Defect states of ZnO nanoparticles: Discrimination by time-resolved photoluminescence spectroscopy

ZnO nanoparticles with different shapes and sizes were prepared by changing coordinating ligands. Hexagonal cones presented UV and green (∼500 nm) emissions, which originated from excitons and defects, respectively. Oxygen vacancies were found to be major defects in the hexagonal cones. Blue emission at ∼440 nm was observed for hexagonal plates, and analyses of time-resolved photoluminescence spectra showed that two transitions were responsible for this blue emission, because transitions from Zni to the valence band (430 nm) and from Zni to VZn (480 nm) were distinguished by emission wavelengths and lifetimes. The visible emissions from defects were related to the roles of coordinating ligands.

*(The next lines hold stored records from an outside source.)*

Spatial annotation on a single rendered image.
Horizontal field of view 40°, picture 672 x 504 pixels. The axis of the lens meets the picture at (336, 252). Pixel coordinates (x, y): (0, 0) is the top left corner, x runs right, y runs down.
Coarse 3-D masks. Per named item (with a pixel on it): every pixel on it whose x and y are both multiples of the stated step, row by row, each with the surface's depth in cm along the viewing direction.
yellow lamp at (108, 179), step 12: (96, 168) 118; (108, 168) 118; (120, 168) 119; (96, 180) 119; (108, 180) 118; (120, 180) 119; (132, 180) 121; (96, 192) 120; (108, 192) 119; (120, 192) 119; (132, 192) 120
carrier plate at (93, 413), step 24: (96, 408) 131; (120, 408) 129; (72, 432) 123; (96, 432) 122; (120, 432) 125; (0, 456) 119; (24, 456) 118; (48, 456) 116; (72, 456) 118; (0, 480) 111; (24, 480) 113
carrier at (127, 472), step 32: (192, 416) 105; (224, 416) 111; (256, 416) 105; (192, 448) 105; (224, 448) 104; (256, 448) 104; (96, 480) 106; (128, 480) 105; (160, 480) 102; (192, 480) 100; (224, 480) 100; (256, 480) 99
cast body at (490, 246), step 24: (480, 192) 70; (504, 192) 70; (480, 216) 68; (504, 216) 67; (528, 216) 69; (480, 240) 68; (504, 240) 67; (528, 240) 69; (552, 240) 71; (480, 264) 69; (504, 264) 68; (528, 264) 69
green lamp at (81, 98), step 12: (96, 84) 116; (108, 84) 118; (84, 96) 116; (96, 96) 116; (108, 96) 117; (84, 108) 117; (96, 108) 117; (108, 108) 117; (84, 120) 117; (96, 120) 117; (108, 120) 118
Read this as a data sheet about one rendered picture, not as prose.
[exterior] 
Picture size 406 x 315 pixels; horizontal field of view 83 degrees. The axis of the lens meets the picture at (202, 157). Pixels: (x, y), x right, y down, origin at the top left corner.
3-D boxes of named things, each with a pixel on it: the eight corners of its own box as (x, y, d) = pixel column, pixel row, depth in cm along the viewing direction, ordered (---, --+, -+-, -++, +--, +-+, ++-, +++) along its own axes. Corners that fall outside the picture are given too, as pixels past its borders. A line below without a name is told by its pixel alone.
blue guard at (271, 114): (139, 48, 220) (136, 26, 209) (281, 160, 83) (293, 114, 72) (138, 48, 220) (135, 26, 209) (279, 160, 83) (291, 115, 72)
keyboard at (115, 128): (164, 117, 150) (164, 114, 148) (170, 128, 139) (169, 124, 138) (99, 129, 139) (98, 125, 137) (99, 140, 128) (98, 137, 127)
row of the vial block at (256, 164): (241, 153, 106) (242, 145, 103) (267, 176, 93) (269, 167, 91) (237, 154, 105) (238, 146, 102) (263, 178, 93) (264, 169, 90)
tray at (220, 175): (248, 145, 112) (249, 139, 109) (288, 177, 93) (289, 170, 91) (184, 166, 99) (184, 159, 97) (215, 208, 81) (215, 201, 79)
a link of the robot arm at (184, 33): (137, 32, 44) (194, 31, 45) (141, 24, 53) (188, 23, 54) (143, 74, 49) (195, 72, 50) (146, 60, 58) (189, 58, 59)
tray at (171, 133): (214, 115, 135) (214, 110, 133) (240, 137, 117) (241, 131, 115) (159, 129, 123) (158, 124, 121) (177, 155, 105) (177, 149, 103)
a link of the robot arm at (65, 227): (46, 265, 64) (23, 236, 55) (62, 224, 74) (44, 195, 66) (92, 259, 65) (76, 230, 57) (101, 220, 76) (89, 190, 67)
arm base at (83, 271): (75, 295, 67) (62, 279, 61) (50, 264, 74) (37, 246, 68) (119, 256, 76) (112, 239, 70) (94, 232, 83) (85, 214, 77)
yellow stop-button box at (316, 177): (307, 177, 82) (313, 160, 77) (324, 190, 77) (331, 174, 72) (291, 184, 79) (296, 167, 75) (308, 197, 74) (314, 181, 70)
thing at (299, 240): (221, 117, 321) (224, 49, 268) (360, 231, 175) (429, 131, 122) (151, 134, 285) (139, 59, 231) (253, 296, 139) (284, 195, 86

Chalcogenization-Derived Band Gap Grading in Solution-Processed CuInxGa1–x(Se,S)2 Thin-Film Solar Cells

Significant enhancement of solution-processed CuIn(x)Ga(1-x)(Se,S)2 (CIGSSe) thin-film solar cell performance was achieved by inducing a band gap gradient in the film thickness, which was triggered by the chalcogenization process. Specifically, after the preparation of an amorphous mixed oxide film of Cu, In, and Ga by a simple paste coating method chalcogenization under Se vapor, along with the flow of dilute H2S gas, resulted in the formation of CIGSSe films with graded composition distribution: S-rich top, In- and Se-rich middle, and Ga- and S-rich bottom. This uneven compositional distribution was confirmed to lead to a band gap gradient in the film, which may also be responsible for enhancement in the open circuit voltage and reduction in photocurrent loss, thus increasing the overall efficiency. The highest power conversion efficiency of 11.7% was achieved with J(sc) of 28.3 mA/cm(2), V(oc) of 601 mV, and FF of 68.6%.

Unexpected Size Effect Observed in ZnO-Au Composite Photocatalysts

Semiconductor-metal nanocomposites prepared with well-defined gold nanoclusters, such as Au25, Au144, and Au807, showed size-dependent photocatalytic activities for the reduction of nile blue and azobenzene. Whereas the photoreduction of nile blue was directly related with the charge separation and transfer rate from the photoexcited ZnO to gold nanoclusters, the photoreaction of azobenzene showed unexpected size effect with a clear threshold. Mechanistic investigations revealed that the photoreduction of azobenzene proceeded via a proton-coupled electron transfer process. The photocatalytic activity of the ZnO-Au nanocomposites was also dependent on the excitation intensity, demonstrating that the multielectron/multiproton process was controlled by the charge separation and transfer in the nanocomposites.